What you have to do >>
Locate the line that contains "target: small black fan" in the entries below. Retype it and all following lines through the final one, character for character.

[Supplied information]

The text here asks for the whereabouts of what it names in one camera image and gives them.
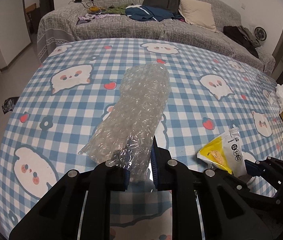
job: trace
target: gray sofa
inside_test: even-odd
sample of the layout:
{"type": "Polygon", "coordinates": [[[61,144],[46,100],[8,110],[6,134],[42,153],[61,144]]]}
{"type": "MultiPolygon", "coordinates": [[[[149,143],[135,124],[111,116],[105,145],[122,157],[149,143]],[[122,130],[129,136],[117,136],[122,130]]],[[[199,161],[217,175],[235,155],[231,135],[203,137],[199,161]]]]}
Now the gray sofa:
{"type": "MultiPolygon", "coordinates": [[[[41,61],[56,46],[71,42],[99,38],[147,38],[178,42],[211,50],[238,61],[247,63],[270,75],[275,65],[272,55],[257,48],[259,59],[244,47],[222,33],[224,26],[241,25],[240,14],[220,0],[200,0],[211,4],[212,13],[219,33],[178,20],[162,22],[138,22],[127,16],[108,17],[90,23],[76,25],[78,16],[86,14],[82,4],[71,4],[46,14],[38,30],[38,53],[41,61]]],[[[143,0],[94,0],[96,6],[108,7],[128,3],[142,4],[143,0]]]]}

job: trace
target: pillow
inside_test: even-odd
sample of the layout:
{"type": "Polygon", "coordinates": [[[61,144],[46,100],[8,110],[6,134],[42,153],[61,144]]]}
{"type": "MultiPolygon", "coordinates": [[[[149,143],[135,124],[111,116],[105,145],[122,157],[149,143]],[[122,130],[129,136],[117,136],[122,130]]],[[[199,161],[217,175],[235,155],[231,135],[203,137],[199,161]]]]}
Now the pillow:
{"type": "Polygon", "coordinates": [[[197,0],[180,0],[179,12],[185,18],[186,23],[199,25],[213,32],[218,32],[210,3],[197,0]]]}

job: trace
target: metal screw
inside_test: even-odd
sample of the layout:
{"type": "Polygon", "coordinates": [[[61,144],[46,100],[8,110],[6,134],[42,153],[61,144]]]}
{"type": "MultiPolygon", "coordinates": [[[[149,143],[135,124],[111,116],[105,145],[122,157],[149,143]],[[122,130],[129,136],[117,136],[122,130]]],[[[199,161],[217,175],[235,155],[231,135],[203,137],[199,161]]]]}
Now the metal screw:
{"type": "Polygon", "coordinates": [[[167,163],[168,163],[169,166],[176,166],[177,165],[177,161],[174,160],[174,159],[169,160],[167,163]]]}
{"type": "Polygon", "coordinates": [[[112,167],[112,166],[115,165],[115,163],[114,163],[113,161],[111,161],[111,160],[108,160],[108,161],[106,161],[105,165],[106,165],[107,167],[112,167]]]}
{"type": "Polygon", "coordinates": [[[67,173],[68,177],[75,177],[77,175],[77,171],[76,170],[71,170],[67,173]]]}
{"type": "Polygon", "coordinates": [[[213,170],[206,170],[205,173],[206,173],[206,175],[207,175],[208,177],[213,177],[213,176],[215,176],[215,172],[214,172],[213,170]]]}

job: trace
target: table
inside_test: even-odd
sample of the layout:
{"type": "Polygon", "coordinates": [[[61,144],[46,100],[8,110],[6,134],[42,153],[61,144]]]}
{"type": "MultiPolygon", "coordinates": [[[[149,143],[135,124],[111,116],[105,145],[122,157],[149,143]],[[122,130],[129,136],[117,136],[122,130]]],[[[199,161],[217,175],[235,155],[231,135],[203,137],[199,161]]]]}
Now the table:
{"type": "MultiPolygon", "coordinates": [[[[283,159],[283,122],[276,82],[247,64],[205,49],[147,39],[98,39],[57,47],[25,87],[0,148],[0,219],[12,228],[68,170],[96,164],[77,152],[119,99],[130,67],[164,64],[171,93],[156,130],[157,143],[193,170],[207,165],[195,153],[234,126],[244,157],[283,159]]],[[[253,192],[273,196],[263,179],[253,192]]],[[[171,193],[152,181],[131,184],[111,198],[115,239],[170,239],[171,193]]]]}

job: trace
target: small black fan
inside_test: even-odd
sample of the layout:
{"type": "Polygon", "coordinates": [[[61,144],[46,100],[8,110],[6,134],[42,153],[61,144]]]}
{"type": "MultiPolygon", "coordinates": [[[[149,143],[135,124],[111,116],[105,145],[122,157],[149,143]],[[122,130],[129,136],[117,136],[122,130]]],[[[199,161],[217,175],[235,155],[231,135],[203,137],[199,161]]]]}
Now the small black fan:
{"type": "Polygon", "coordinates": [[[267,33],[262,27],[255,28],[255,36],[260,41],[265,41],[267,39],[267,33]]]}

[/Supplied information]

Solution to this task >>
target: small black fan
inside_test: even-odd
sample of the layout:
{"type": "Polygon", "coordinates": [[[61,144],[46,100],[8,110],[6,134],[42,153],[61,144]]]}
{"type": "MultiPolygon", "coordinates": [[[[149,143],[135,124],[111,116],[105,145],[122,157],[149,143]],[[122,130],[129,136],[117,136],[122,130]]],[[[199,161],[217,175],[235,155],[231,135],[203,137],[199,161]]]]}
Now the small black fan:
{"type": "Polygon", "coordinates": [[[267,33],[262,27],[255,28],[255,36],[260,41],[265,41],[267,39],[267,33]]]}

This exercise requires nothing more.